Covariate results revealed that higher percentages of FRPM students at the school level were significantly associated with increases in FV served (Table 6; p < .05), but not consumed. A one percentage point increase in minority student population, however, was associated with a 0.34% reduction in FV percentage consumed (Table 7; p < .05). This result suggested that, although schools with higher participation in FRPM may serve more FV due to stronger wellness policies [13, 56], environmental variations captured by CAFES items, food quality, food preferences, role modeling, or nutrition education [57, 58] may contribute to lower FV percentages consumed in schools with larger percentages of minority students.
CAFES is the first comprehensive objective, reliable, and validated assessment tool that quantifies physical attributes of elementary school cafeterias linked to selection and consumption of FV. Internal consistency and inter-rater reliability were established across all four CAFES measurement scales, and predictive validity of FV servings and consumption was evaluated. CAFES development and testing addressed five gaps in the literature. First, although several studies have examined school food environments , studies addressing associations between “room scale” cafeteria design elements and eating behaviors are limited. By addressing physical attributes at multiple environmental scales, from individual food item to the design of preparation, serving, and dining areas, CAFES builds upon existing assessments that focus on, for example, nutritional aspects of the food environment ; economics, policy, and sociocultural factors ; and serving, presentation, and display items (e.g., Smarter Lunch Room Scorecards, http://smarterlunchrooms.org/resources).
Second, the predictive validity of CAFES was assessed using both FV servings and consumption data. Healthy selections are only successful if actually consumed. Environmental factors that affect food selection also differ from those that affect consumption. FV selection is affected by factors such as availability, presentation, and serving method (whether a choice is offered or not). Consumption is a function of not only choice, but also room, table/display, plate, and food scale factors . Third, CAFES was validated by objective, quantitative FV servings and consumption data gathered via lunch tray photography, rather than self-report or other more subjective measures of children’s dietary intake that are unreliable [60,61,62]. CAFES predictive validity estimates, although small and potentially biased from missing data, are likely conservative. Because students in the predictive validity subsamples served and consumed more FV than the overall sample, schools with lower FV servings and consumption that would likely benefit most from CAFES assessment and recommended interventions were excluded from the predictive validity analysis.
Fourth, CAFES focuses on elementary school-aged children. Many food decisions, particularly for young children, occur within cafeterias. Both dietary intake and physical activity patterns established early in life likely influence long-term health . Research suggests that school-based environmental interventions, such as increasing students’ FV consumption [21,22,23,24], can affect health behaviors that both reduce FV waste and set students on positive, healthy life-course trajectories [63, 64].
Fifth, CAFES focuses on elementary school cafeterias within low-income communities that often cannot implement common intervention suggestions for older children and adults targeting portion size, payment and pricing, or increasing number of meal item choices.
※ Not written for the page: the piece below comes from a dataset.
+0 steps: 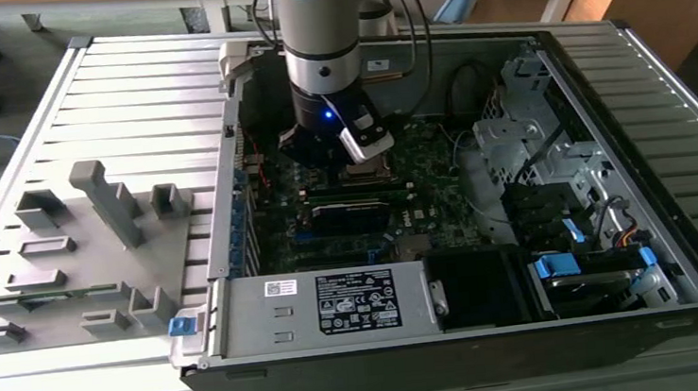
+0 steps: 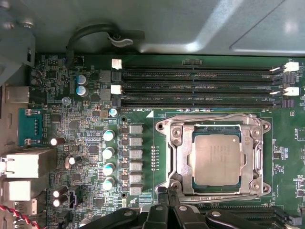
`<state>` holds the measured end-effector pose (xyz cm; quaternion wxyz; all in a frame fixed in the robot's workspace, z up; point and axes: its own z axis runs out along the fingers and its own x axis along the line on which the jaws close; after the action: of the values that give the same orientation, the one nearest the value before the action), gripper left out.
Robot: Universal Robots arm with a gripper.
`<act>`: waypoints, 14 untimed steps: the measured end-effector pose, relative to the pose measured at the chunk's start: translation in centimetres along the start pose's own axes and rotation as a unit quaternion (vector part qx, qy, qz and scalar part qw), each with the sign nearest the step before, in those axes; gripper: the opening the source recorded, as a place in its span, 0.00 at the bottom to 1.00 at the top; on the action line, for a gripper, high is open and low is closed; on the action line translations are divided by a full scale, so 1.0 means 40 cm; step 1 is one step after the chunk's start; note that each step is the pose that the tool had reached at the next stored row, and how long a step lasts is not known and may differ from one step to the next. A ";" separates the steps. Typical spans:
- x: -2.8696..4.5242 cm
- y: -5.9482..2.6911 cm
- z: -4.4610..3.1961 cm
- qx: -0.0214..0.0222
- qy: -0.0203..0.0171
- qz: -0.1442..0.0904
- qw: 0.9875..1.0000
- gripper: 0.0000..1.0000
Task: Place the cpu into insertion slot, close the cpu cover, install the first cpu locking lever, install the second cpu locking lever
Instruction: 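Install the second cpu locking lever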
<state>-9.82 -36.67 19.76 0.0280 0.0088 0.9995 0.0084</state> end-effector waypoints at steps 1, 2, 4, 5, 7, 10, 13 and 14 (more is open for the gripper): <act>0.001 0.000 0.000 0.000 0.000 0.000 1.000 0.11; 0.002 0.000 0.000 0.000 0.000 0.000 1.000 0.11; 0.002 0.000 0.000 0.000 0.000 0.000 1.000 0.11; 0.003 0.000 0.000 0.000 0.000 0.000 1.000 0.11; 0.003 0.000 0.001 0.000 0.000 0.000 1.000 0.11; 0.008 0.000 0.000 0.000 0.000 0.000 1.000 0.11; 0.011 0.000 0.000 0.000 0.000 0.000 1.000 0.11; 0.011 0.000 0.000 0.000 0.000 0.000 1.000 0.11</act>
<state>-10.26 -36.67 19.75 0.0279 0.0091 0.9995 0.0085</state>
Federally-funded meal programs regulate the portion sizes of meal items. FRPM participants who cannot afford to purchase additional items are limited to serving and consuming only the provided FRPM options. Elementary schools also typically have students pay for meals with prepaid accounts monitored by meal cards that debit meal costs in daily cafeteria lines . Payment and pricing strategies, such as requiring the use of cash to pay for unhealthy items , cannot be used when schools do not accept cash. Furthermore, in schools with 100% of students receiving free meals, cards are used only to record students’ receipt of meals and no money is exchanged. Individual food and beverage item prices are not displayed or relevant to students’ meal selections. Moreover, not all schools offer students meal choices – a factor that affects food decisions  - especially when all students receive a free meal . These factors render intervention suggestions related to portion size, payment and pricing, and encouraging healthy choices inapplicable to many elementary schools in low-income communities. CAFES scores, however, suggest alternative intervention strategies – many of which are low- or no-cost and can immediately be implemented - aimed at improving healthy eating among elementary school students.
CAFES’ limitations related to research design, FV data, and exclusion of moderating factors. CAFES development was based on a sample of elementary schools from four U.S. states with high percentages of FRPM recipients, thus findings may not generalize to other schools or regions. The cross-sectional CAFES sample also precludes causal conclusions. Limited variability among some CAFES items also affected reliability and validity estimates. CAFES also focused on lunch periods. Schools that offer USDA-funded breakfast, fruit and vegetable snack, after-school, and weekend backpack snack programs have opportunities beyond the lunch period to increase FV selection and consumption throughout the school day.
CAFES could benefit from further predictive validity analysis. The use of an objective, validated measure of FV servings and consumption is a strength of CAFES; however, the DFIA method itself – like all measures of diet – is imperfect. Measuring diet, particularly among numerous children, is notoriously difficult to do reliably and validly . Even the best measures have limitations. Additional predictive validity testing is also needed to assess room and table/display subscales.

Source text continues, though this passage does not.